* _WORK ITEM_:
Would you please return the lines of the material that contain the word "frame"?

* _DATA BELOW_:
---+---

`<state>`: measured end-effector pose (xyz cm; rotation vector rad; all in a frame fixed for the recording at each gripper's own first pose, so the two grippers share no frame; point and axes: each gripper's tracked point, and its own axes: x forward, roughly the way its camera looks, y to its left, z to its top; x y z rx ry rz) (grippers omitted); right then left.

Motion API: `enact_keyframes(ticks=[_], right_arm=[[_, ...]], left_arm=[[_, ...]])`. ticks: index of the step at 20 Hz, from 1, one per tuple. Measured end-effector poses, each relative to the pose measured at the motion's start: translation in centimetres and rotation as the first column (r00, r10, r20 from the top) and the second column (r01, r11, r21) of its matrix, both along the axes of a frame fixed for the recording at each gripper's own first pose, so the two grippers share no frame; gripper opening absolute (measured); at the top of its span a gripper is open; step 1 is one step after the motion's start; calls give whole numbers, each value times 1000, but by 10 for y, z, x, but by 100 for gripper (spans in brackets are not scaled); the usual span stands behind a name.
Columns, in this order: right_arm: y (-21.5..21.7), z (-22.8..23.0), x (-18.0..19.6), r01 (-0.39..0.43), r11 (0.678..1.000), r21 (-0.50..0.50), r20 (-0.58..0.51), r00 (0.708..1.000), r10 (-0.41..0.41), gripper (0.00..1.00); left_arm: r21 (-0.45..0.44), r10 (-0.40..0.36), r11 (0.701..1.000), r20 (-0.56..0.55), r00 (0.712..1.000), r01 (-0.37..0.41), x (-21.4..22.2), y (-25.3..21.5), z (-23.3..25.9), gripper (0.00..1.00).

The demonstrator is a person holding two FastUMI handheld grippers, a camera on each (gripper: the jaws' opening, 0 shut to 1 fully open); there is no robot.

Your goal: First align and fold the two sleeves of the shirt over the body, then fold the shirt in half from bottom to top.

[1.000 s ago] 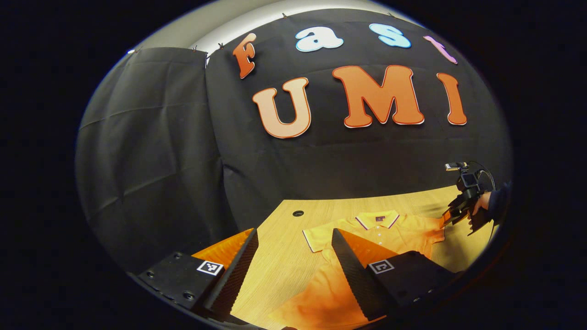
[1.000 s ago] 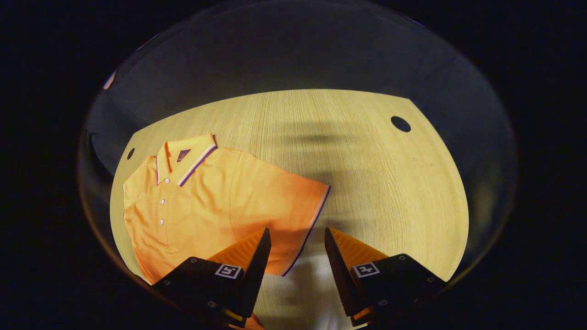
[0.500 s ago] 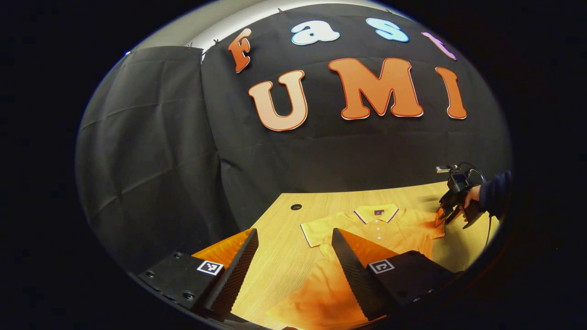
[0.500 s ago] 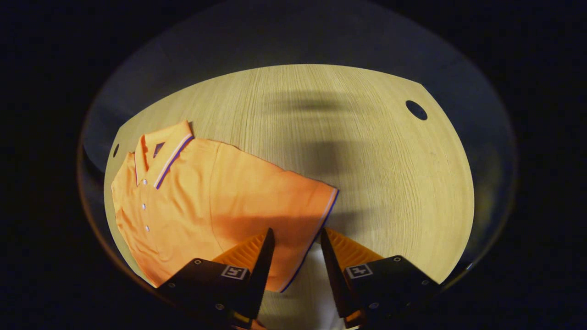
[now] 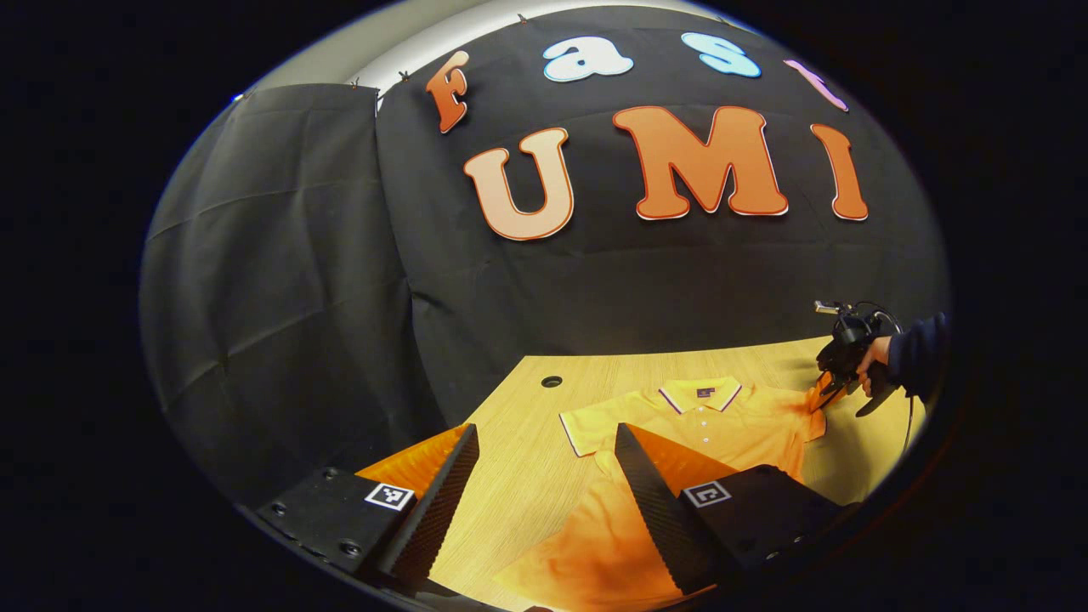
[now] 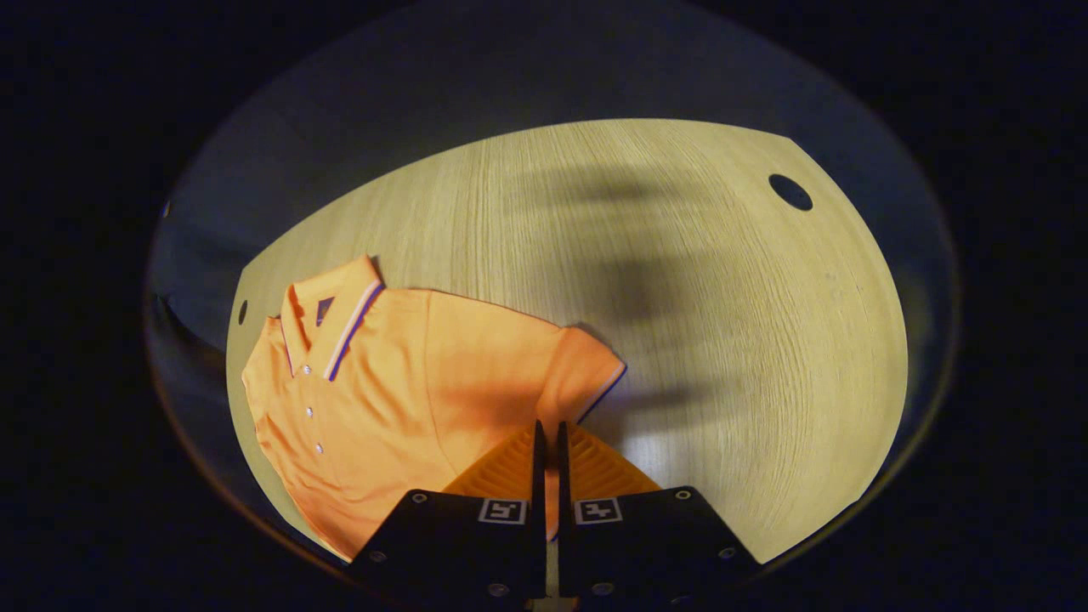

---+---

* _OUTPUT OF THE EXERCISE_:
`<state>`: measured end-effector pose (xyz cm; rotation vector rad; all in a frame fixed for the recording at each gripper's own first pose, so the two grippers share no frame; point and axes: each gripper's tracked point, and its own axes: x forward, roughly the way its camera looks, y to its left, z to its top; x y z rx ry rz) (grippers omitted); right then left.
Motion API: `enact_keyframes(ticks=[_], right_arm=[[_, ...]], left_arm=[[_, ...]])`. ticks: index of the step at 20 Hz, from 1, one per tuple. Measured end-effector poses, each relative to the pose measured at the motion's start: translation in centimetres and rotation as the first column (r00, r10, r20 from the top) and the second column (r01, r11, r21) of its matrix, both along the axes of a frame fixed for the recording at each gripper's own first pose, so the two grippers share no frame; gripper opening absolute (measured); at the top of its span a gripper is open; step 1 is one step after the motion's start; calls give whole numbers, each value times 1000, but by 10 for y, z, x, but by 100 for gripper (spans in brackets are not scaled); the usual span stands behind a name.

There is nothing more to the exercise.